Le flic l’observait d’une  façon curieuse. Comprenait-il l’arabe ? Elle se sentait de plus en plus mal. Le flic déambulait et s’approcha du meuble. Elle se vida de son sang. Les clefs étaient dans la serrure. Elle fit un effort, se précipita, ferma les portes et mit les ouvreuses dans une poche.

Le flic sourit.

-          Quelque chose d’intéressant dans ce meuble ?

-          Non ! Je suis maniaque. Je n’aime pas laisser trainer les clefs.

-          Je croyais qu’il y avait des choses que je ne devais pas voir.

Il sourit, la fixa comme un psy son client tiroir-caisse. Elle lui sembla qu’il disséquait ses pensées.

Elle se rendit compte qu’elle ne pourrait tenir face à un interrogatoire. Trop émotive elle finirait par cracher le morceau, se mélangerait les pinceaux. Elle se voyait en prison, sa famille massacrée. Les camarades avaient été formels : « si tu parles, tes parents ton neveu, ta nièce, ta sœur seront exécutés ».Elle prétexta un besoin pour se rendre aux toilettes. Elle se refit  une beauté dans la sale d’eau. Un Beretta était planqué dans un tiroir. Elle s’en saisit, ajusta un silencieux. Elle n’aimait pas le vacarme des armes. Elle arma.

Lorsqu’elle revint, elle ouvrit un tiroir du meuble pour chercher sa carte d’identité qu’elle s’empressa de montrer au policier. Le flic jeta un œil distrait sur la carte d’identité. Il s’en foutait, à cet instant elle s’aperçut qu’un des tracts sur la table avait disparu. Elle avait pris sa décision.

Il tournait le dos, regardait le téléphone dont une ampoule rouge clignotait.
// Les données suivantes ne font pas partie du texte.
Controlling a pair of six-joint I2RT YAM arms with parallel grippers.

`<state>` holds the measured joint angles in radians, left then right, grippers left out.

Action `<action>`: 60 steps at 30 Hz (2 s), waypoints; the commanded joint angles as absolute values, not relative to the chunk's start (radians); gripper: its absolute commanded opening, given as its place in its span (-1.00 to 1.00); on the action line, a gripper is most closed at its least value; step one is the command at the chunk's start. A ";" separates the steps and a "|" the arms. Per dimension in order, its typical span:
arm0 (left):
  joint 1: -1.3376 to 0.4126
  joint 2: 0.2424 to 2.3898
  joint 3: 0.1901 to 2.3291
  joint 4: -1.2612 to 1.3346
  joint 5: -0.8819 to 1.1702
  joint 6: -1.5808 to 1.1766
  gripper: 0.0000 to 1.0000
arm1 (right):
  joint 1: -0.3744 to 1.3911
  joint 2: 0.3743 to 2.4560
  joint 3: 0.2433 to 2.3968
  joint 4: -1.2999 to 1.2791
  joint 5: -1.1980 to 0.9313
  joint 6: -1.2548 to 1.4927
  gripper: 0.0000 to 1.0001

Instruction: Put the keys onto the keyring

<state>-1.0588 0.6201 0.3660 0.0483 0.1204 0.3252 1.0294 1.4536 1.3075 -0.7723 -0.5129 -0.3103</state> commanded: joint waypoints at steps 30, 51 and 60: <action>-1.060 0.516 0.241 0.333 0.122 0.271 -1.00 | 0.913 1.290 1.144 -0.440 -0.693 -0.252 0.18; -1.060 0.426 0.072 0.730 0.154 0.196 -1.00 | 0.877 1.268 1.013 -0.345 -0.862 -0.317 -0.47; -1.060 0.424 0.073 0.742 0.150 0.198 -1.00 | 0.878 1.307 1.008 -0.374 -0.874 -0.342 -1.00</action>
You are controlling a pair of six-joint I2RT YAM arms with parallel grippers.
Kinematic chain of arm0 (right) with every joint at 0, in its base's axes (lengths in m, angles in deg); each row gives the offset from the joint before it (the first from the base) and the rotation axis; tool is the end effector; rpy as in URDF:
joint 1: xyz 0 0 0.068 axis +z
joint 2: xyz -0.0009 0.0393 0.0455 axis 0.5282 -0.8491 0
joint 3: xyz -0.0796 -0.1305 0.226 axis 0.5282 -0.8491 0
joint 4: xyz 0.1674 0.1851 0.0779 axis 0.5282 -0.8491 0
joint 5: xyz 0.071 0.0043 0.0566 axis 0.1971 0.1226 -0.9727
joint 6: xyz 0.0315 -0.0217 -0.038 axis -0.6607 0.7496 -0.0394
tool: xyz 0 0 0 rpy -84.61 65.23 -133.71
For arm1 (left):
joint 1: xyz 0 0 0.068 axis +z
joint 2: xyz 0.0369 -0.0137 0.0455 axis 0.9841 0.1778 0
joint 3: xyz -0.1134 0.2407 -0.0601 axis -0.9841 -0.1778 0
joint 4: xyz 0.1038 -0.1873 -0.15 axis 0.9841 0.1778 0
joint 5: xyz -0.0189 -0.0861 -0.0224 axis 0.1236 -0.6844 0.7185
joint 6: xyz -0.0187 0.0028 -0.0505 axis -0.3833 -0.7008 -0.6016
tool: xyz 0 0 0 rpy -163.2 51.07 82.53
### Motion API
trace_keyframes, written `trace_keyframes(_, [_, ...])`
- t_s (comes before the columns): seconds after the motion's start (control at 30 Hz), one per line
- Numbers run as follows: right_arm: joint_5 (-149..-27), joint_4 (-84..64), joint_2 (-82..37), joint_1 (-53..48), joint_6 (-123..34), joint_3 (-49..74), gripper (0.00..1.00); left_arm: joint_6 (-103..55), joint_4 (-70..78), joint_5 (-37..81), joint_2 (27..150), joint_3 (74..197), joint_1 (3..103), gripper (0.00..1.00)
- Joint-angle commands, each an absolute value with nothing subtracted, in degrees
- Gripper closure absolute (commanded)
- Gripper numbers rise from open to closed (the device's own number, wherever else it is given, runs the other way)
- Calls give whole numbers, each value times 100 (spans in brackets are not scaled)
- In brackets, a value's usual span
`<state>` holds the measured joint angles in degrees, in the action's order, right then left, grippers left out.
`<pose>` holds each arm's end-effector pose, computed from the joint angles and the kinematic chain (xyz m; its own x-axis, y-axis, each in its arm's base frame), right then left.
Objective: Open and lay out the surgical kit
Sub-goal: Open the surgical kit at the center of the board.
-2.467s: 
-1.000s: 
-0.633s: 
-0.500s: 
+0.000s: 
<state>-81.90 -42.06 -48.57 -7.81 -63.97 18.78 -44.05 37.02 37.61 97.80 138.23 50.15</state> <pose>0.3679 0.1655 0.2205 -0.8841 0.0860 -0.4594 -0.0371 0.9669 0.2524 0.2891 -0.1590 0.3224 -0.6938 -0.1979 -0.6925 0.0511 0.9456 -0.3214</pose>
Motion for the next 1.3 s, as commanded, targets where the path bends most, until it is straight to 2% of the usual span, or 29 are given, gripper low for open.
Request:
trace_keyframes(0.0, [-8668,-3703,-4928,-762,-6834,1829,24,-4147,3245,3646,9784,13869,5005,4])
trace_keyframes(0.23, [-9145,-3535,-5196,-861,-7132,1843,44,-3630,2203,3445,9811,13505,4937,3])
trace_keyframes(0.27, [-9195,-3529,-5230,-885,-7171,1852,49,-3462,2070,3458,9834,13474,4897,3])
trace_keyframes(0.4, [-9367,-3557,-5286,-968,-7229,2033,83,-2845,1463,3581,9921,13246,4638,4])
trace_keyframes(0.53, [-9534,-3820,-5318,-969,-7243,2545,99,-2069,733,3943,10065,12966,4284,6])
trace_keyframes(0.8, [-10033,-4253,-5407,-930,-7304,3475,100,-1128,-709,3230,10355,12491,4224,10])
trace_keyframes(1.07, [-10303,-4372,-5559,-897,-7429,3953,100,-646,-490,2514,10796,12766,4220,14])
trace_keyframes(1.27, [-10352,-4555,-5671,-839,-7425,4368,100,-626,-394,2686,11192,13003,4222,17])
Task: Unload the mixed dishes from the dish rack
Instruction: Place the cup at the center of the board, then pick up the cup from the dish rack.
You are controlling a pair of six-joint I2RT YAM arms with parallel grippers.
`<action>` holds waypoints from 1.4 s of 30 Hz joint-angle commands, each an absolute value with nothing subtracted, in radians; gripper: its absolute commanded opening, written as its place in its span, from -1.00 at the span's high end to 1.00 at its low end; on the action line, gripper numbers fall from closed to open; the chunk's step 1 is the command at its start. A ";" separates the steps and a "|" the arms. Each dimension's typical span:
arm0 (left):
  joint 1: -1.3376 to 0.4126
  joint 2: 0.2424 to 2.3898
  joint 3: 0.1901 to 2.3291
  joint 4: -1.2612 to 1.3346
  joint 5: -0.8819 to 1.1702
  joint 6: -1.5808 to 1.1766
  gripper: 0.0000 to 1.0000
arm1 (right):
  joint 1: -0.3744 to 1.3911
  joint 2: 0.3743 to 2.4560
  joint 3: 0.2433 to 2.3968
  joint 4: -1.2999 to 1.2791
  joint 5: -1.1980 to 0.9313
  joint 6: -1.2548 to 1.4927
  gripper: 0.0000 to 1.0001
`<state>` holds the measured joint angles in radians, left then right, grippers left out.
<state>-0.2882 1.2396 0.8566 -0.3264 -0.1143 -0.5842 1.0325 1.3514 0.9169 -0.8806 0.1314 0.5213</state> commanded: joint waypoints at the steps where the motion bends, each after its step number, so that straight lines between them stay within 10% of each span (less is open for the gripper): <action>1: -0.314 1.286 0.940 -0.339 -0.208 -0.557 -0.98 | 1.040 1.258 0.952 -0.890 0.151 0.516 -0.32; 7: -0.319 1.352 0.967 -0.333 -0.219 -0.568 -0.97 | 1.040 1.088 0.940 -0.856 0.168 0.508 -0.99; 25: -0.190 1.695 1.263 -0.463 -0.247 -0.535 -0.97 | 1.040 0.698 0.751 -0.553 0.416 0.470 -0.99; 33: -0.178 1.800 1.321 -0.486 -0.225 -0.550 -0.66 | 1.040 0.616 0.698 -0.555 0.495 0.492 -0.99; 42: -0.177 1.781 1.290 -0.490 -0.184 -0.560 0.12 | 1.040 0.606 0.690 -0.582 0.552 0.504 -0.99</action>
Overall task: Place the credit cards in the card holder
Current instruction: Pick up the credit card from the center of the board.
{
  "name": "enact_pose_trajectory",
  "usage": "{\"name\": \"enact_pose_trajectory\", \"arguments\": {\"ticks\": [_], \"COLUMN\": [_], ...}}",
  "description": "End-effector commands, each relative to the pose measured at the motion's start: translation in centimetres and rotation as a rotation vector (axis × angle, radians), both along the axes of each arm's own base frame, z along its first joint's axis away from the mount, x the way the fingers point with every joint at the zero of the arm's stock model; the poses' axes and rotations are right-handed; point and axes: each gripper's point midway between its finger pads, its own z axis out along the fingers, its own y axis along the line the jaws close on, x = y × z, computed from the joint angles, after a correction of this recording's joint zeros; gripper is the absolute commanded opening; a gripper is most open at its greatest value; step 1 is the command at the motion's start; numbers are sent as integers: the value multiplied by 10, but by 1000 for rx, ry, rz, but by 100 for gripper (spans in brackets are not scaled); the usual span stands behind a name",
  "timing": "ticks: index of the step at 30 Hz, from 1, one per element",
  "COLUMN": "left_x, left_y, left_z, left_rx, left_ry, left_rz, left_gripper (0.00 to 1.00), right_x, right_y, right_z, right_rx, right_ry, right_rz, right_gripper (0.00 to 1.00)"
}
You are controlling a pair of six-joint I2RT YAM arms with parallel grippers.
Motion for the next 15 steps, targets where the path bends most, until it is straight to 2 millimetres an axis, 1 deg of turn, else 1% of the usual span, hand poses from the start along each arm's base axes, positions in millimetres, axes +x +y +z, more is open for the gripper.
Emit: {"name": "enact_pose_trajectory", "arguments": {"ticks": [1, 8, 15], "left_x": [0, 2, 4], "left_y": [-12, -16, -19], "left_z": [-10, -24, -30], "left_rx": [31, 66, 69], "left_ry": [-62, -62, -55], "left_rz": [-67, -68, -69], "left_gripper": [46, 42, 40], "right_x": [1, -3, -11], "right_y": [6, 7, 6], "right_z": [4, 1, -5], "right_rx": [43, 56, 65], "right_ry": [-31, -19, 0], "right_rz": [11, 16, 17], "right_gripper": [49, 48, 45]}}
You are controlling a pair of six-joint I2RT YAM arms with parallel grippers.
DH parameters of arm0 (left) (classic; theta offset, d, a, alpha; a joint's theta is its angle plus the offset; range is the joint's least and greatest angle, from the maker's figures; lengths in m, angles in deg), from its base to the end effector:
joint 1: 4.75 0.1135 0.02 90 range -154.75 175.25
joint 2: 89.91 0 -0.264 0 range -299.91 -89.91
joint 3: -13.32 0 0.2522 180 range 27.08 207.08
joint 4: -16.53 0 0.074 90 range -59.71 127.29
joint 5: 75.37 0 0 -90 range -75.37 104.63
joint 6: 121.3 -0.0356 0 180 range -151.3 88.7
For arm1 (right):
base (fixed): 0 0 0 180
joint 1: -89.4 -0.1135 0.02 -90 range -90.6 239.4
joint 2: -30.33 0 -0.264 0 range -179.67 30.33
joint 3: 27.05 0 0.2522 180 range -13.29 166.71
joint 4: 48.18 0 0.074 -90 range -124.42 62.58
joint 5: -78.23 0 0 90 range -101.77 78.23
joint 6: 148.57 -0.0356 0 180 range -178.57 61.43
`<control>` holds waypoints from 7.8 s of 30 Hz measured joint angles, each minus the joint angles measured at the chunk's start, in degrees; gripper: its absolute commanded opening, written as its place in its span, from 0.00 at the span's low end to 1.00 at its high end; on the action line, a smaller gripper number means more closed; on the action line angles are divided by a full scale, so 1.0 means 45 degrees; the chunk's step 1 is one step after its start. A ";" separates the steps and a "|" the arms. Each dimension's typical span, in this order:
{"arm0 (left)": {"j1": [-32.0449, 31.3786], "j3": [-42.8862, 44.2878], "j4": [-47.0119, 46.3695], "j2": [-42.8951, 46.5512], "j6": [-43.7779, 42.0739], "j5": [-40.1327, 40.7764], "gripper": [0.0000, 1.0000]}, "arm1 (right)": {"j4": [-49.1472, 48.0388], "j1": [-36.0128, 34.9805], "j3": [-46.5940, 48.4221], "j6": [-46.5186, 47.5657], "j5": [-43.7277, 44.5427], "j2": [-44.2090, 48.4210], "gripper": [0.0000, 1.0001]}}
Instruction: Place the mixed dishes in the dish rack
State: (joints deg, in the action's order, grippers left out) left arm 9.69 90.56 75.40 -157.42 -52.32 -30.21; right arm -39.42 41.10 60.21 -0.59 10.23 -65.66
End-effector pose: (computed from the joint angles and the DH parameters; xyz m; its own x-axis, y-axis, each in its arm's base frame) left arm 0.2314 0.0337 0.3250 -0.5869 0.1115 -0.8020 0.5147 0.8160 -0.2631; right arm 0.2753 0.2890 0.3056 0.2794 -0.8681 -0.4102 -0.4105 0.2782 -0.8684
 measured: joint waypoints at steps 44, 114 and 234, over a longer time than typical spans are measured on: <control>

-          Vous avez un message !

Disant cela, il appuya derechef sur l’enregistreur : « Yasmina ! Qu’est-ce qui se passe ? Où étais-tu cette nuit. On avait du matériel pour toi ».

-          Quel matériel ? s’enquit le commandant.

Elle n’avait plus le choix. Elle savait utiliser l’arme. En forêt de Fontainebleau, les camarades l’avaient initié.

Le policier qui tournait le dos eut des picotements dans la nuque. Dans sa tête une alarme se mit à sonner. Il se retourna brusquement. Son visage changea de couleur. Une peur irraisonnée s’empara de tout son corps. Il avait vécu des situations dramatiques, mit sa vie en péril, tué des malfrats. À cet instant précis, il était seul face à la fille armée qui le visait. Des images de sa femme de ses enfants défilèrent à toute vitesse devant ses yeux.

-          Non !  hurla-t-il.

Elle ne pouvait plus reculer. La cause méritait son acte. La police devait ignorer. Le flic avançait. L’arme se dirigeait vers lui.

Elle se mit à trembler. Son bras se crispait.

-          Pense à ton avenir, lança-t-il.

Sa vie elle s’en foutait tout autant que la sienne.

« N’oublie pas ta famille restée au pays lui avait dit un camarade. Si tu trahis, ils paieront ».

Alors dans un ultime sursaut, pensant à sa famille, elle réagit. Son corps se détendit. Elle ne reculera pas.

Elle retourna le Beretta vers elle. Le tube du silencieux dans la bouche, elle appuya sur la détente. Elle s’écroula sur le sol la tête éclatée.

Le sang qui se répandait emportait son secret.